Cognitive and Computational Neuroscience, Vision, fMRI

David J. Heeger
Silver Professor; Professor of Psychology and Neural Science
Education
- Ph.D. 1987 University of Pennsylvania
Julius Silver, Roslyn S. Silver, and Enid Silver Winslow Professor
Professor of Psychology and Neural Science
I received my Ph.D. in computer science from the University of Pennsylvania. I was a postdoctoral fellow at MIT, a research scientist at the NASA-Ames Research Center, and an Associate Professor at Stanford before coming NYU. I was awarded the David Marr Prize in computer vision in 1987, an Alfred P. Sloan Research Fellowship in neuroscience in 1994, the Troland Award in psychology from the National Academy of Sciences in 2002, and the Margaret and Herman Sokol Faculty Award in the Sciences from New York University in 2006. I was elected to the National Academy of Sciences in 2013.
The research in my lab spans an interdisciplinary cross-section of engineering, psychology, and neuroscience. We have studied visual perception and visual neuroscience, cognitive neuroscience, computational neuroscience, computer vision, image processing, computer graphics, AI, artificial neural networks, and data science.
Current research is focused on understanding the computations performed by neural circuits in the brain. There is considerable evidence that the brain relies on a set of canonical neural computations, repeating them across brain regions and modalities to apply operations of the same form, but we lack a theoretical framework for how such canonical computations can support a wide variety of cognitive processes, brain functions, and neural systems. The field of neuroscience needs a general theory of brain function, like Maxwell's Equations for the brain. We are developing such a theoretical framework.
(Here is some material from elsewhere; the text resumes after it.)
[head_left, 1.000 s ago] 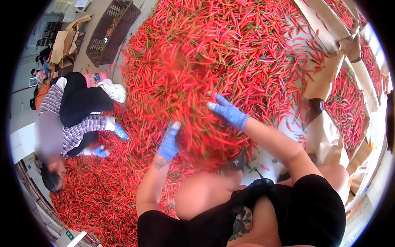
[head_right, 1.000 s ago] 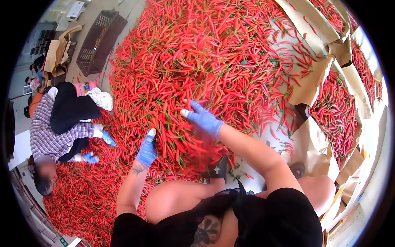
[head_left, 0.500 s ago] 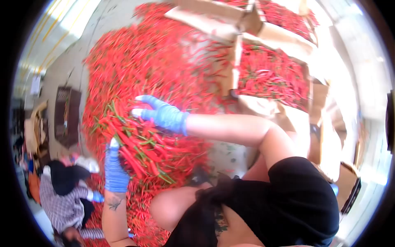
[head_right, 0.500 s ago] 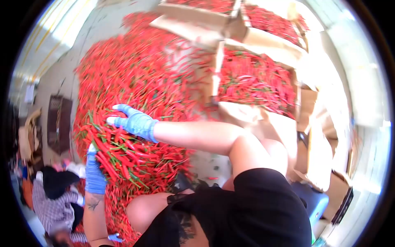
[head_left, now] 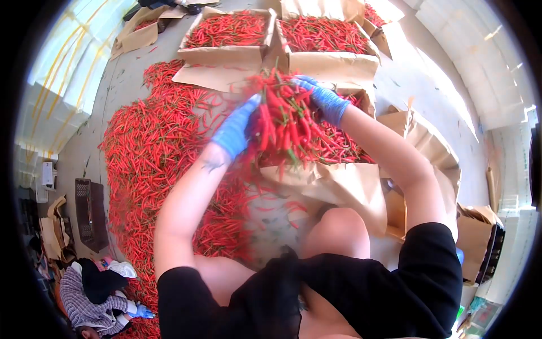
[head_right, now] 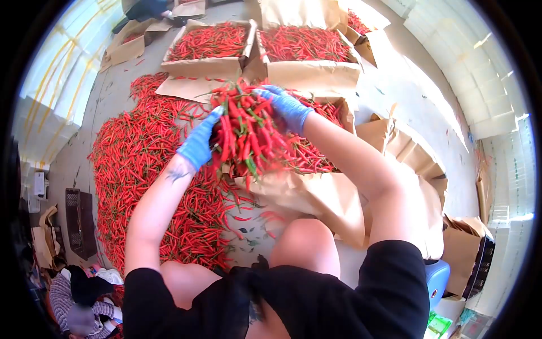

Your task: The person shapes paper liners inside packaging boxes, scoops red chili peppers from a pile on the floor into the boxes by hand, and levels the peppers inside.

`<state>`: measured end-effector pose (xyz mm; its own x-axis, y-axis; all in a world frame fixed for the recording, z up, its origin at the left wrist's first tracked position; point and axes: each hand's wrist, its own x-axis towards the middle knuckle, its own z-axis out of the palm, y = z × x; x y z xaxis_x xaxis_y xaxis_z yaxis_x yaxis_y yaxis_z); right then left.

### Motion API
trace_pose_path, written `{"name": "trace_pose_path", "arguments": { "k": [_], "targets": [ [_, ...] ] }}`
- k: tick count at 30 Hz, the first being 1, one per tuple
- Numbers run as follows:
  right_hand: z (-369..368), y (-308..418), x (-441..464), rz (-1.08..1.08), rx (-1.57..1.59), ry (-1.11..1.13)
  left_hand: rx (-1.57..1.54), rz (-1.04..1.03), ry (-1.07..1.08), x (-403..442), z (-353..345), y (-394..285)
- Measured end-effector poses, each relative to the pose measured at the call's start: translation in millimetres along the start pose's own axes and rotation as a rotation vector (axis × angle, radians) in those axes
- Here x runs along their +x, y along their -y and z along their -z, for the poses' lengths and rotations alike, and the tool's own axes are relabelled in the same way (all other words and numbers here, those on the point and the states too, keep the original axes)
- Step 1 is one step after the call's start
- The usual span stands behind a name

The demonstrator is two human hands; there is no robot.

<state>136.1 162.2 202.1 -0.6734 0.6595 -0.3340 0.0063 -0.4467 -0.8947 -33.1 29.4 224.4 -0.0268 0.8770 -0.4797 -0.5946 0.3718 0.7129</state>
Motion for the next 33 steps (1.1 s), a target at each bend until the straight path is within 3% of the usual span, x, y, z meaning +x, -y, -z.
{"name": "trace_pose_path", "arguments": {
  "k": [4, 6, 8, 12, 14, 16, 18, 19, 20, 22, 23, 24, 27, 28, 30, 33],
  "targets": [
    [94, -34, 16, -0.037, -0.232, -0.123, 0.204, 0.111, -0.137, 102, -2, 58],
    [113, -53, 11, -0.012, -0.403, -0.298, 0.215, -0.151, -0.038, 139, 11, 96],
    [145, -78, 24, -0.047, -0.396, -0.235, 0.702, -0.196, -0.357, 153, 15, 107],
    [166, -91, 12, -0.164, -0.431, -0.328, 0.882, -0.235, -0.431, 176, 46, 121],
    [177, -102, 4, -0.073, -0.319, -0.266, 0.906, -0.170, -0.377, 161, 40, 109],
    [159, -58, -30, -0.219, -0.492, -0.311, 0.650, -0.118, -0.213, 137, 39, 88],
    [180, -50, -37, -0.216, -1.198, -0.263, 1.243, -0.072, -0.109, 114, 43, 53],
    [156, -26, -47, -0.261, -1.300, -0.331, 1.640, -0.118, -0.195, 106, 31, 45],
    [133, -22, -49, -0.067, -1.366, -0.453, 1.641, -0.097, -0.193, 99, 13, 45],
    [108, -37, -34, 0.361, -1.404, -0.401, 1.732, -0.447, -0.397, 96, -25, 54],
    [98, -48, -23, 0.479, -1.392, -0.313, 1.797, -0.823, -0.319, 115, -12, 71],
    [91, -58, -15, 0.592, -1.375, -0.226, 1.883, -0.902, -0.303, 117, -16, 81],
    [93, -87, -9, 0.659, -1.395, -0.202, 1.824, -0.532, -0.244, 131, 10, 107],
    [112, -106, -3, 0.689, -1.446, -0.201, 1.849, -0.620, -0.247, 134, 26, 109],
    [135, -113, 1, 0.678, -1.377, -0.265, 1.549, -0.838, -0.160, 149, 71, 119],
    [146, -116, 2, 0.716, -1.325, -0.278, 1.326, -0.987, -0.217, 148, 90, 134]
  ]
}}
The theory offers a unified framework for the dynamics of neural activity, and it recapitulates many key neurophysiological and cognitive/perceptual phenomena (including sensory processing and attention in visual cortex, and working memory in prefrontal cortex), measured with a wide range of methodologies (including intracellular recordings of membrane potential fluctuations, firing rates of individual neurons, optogenetic manipulations, local field potentials, neuroimaging, and behavioral performance).
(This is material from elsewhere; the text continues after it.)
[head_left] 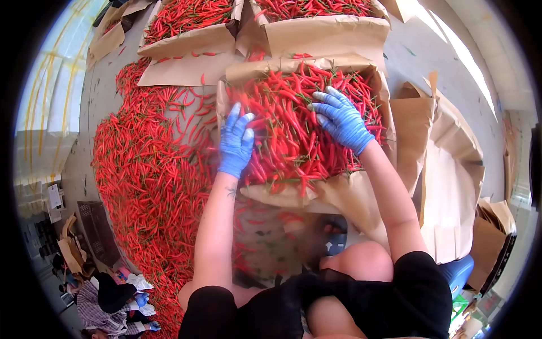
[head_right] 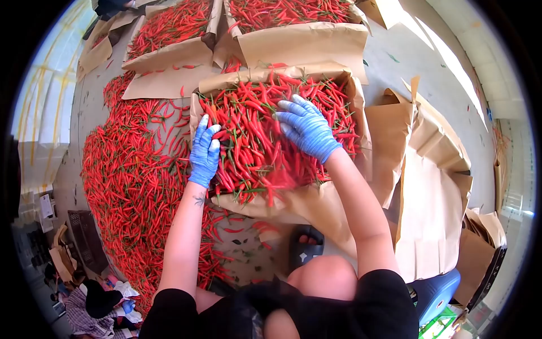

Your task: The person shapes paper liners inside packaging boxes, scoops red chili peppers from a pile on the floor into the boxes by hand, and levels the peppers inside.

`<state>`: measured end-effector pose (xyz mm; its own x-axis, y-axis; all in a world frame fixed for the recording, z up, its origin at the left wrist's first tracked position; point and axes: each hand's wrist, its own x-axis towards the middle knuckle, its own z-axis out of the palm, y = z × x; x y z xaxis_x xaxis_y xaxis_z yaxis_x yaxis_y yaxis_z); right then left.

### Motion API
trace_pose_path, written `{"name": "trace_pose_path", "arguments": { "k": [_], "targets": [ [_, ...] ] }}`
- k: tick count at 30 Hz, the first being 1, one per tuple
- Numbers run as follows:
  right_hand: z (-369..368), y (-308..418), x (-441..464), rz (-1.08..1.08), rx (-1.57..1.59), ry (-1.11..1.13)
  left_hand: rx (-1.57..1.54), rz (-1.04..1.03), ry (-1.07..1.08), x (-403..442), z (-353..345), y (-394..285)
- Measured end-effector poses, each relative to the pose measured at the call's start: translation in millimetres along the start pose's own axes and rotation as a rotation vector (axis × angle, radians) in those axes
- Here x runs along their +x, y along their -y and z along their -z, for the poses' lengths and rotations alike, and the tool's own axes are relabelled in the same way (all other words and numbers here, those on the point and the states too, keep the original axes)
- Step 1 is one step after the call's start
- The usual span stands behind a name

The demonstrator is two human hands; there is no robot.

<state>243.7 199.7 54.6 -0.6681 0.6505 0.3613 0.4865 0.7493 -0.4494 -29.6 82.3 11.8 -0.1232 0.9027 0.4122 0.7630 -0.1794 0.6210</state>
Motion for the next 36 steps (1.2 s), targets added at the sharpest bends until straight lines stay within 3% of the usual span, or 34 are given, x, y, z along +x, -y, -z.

Representative Publications
Heeger DJ, Normalization of cell responses in cat striate cortex, Visual Neuroscience, 9:181-198, 1992.
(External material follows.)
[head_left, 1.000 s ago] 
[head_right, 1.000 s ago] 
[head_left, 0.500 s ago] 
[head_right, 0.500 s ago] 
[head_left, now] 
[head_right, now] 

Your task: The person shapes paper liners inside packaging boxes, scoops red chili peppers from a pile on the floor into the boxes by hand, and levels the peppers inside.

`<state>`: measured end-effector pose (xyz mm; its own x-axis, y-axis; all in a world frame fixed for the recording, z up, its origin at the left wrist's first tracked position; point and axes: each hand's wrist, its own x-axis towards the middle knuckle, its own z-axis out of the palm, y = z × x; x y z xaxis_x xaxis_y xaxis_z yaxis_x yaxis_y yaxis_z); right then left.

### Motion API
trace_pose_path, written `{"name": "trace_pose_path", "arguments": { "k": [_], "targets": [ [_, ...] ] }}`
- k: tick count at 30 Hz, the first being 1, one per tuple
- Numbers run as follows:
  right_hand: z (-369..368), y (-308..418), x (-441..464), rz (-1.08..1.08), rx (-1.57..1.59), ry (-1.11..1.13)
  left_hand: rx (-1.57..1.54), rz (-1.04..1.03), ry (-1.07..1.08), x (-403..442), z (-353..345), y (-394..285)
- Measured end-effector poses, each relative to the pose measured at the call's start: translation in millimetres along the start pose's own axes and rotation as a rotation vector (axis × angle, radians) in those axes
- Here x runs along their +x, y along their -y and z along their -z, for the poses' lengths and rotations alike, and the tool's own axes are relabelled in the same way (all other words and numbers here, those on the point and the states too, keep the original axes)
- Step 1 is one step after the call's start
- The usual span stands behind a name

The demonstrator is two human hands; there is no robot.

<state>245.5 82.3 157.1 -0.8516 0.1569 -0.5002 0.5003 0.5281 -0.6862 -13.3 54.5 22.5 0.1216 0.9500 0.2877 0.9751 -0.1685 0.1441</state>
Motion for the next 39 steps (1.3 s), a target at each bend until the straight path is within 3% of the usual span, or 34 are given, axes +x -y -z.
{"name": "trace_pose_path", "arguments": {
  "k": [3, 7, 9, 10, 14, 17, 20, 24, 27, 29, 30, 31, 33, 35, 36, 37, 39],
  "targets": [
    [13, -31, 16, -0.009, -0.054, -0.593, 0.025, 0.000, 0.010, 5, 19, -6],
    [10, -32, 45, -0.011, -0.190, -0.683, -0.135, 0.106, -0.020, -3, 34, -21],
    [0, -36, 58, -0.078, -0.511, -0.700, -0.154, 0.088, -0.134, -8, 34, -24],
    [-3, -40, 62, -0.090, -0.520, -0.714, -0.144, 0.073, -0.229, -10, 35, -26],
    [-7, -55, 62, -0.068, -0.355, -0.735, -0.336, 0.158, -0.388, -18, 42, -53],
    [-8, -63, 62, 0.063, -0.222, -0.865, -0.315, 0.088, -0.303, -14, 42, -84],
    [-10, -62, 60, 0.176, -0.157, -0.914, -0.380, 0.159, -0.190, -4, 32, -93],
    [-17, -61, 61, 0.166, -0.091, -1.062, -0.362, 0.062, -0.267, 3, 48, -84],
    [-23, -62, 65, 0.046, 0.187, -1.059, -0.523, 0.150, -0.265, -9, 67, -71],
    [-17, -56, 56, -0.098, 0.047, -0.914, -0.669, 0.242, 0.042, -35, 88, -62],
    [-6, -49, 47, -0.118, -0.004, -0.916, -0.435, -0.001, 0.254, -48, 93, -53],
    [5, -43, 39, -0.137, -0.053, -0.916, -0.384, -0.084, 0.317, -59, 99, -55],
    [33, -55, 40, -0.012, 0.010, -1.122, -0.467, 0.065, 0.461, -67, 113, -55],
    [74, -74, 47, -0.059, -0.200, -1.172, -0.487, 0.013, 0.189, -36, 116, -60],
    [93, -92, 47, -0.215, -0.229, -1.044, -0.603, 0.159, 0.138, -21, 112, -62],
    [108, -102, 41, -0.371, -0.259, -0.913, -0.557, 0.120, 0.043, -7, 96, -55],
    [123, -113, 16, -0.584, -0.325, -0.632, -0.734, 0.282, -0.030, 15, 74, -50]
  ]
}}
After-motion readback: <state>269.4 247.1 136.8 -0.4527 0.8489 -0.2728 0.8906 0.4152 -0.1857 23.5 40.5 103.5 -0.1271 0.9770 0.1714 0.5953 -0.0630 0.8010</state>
Reynolds JH, Heeger DJ, The normalization model of attention, Neuron, 61:168-185, 2009.
Carandini M, Heeger DJ, Normalization as a canonical neural computation, Nature Reviews Neuroscience, 12:51-22, 2012.
Li HS, Rankin J, Rinzel J, Carrasco M, Heeger DJ, Attention model of binocular rivalry, PNAS, 114:E6192–E6201, 2017.
Heeger DJ, Theory of Cortical Function, PNAS, 114:1773-1782, 2017.
Heeger DJ, Mackey, WE, Oscillatory Recurrent Gated Neural Integrator Circuits (ORGaNICs), a unifying theoretical framework for neural dynamics, PNAS, 116:22783-22794, 2019.
Heeger DJ, Zemlianova KO, A recurrent circuit implements normalization, simulating the dynamics of V1 activity, PNAS, 117:22494-22505, 2020.